### The task
Search the listing below for the word "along", and copy every line in which it turns up.

(Information supplied begins)

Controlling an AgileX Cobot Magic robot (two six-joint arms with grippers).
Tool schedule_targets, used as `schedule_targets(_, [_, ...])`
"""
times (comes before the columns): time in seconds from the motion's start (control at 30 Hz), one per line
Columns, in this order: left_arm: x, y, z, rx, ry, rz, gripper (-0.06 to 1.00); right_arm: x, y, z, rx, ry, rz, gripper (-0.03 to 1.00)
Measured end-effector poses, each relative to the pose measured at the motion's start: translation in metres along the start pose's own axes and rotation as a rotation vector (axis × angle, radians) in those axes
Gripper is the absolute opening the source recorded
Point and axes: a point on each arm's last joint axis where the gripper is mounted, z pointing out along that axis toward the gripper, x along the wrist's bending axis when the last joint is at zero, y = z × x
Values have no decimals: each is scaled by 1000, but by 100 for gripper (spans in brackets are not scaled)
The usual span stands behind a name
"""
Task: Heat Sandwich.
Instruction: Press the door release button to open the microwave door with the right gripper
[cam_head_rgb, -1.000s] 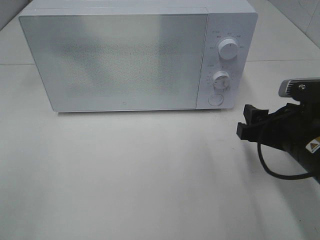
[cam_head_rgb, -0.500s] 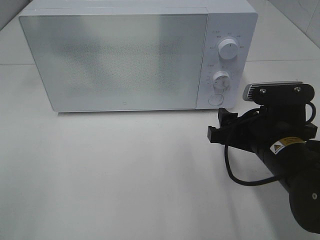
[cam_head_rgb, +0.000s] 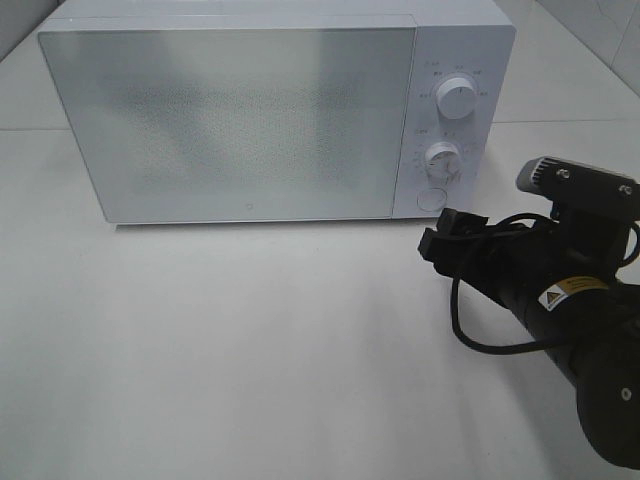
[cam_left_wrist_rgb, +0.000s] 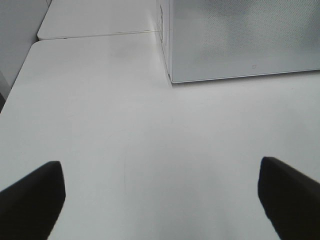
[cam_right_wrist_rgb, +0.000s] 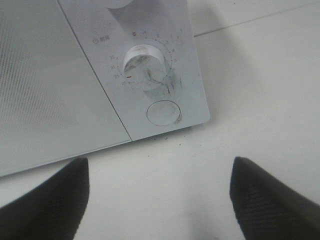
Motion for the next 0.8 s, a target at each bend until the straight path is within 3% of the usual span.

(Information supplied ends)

### Answer to this exercise
Measured end-effector poses, each relative to the pose measured at the motion's start: translation in metres along the start pose's own axes and rotation as a rotation vector (axis × angle, radians) in those axes
Point and axes: a point on each arm's last joint axis where the gripper is mounted, z pointing out along that axis toward the gripper, x along the wrist's bending axis when the last joint is at zero, y = z × x

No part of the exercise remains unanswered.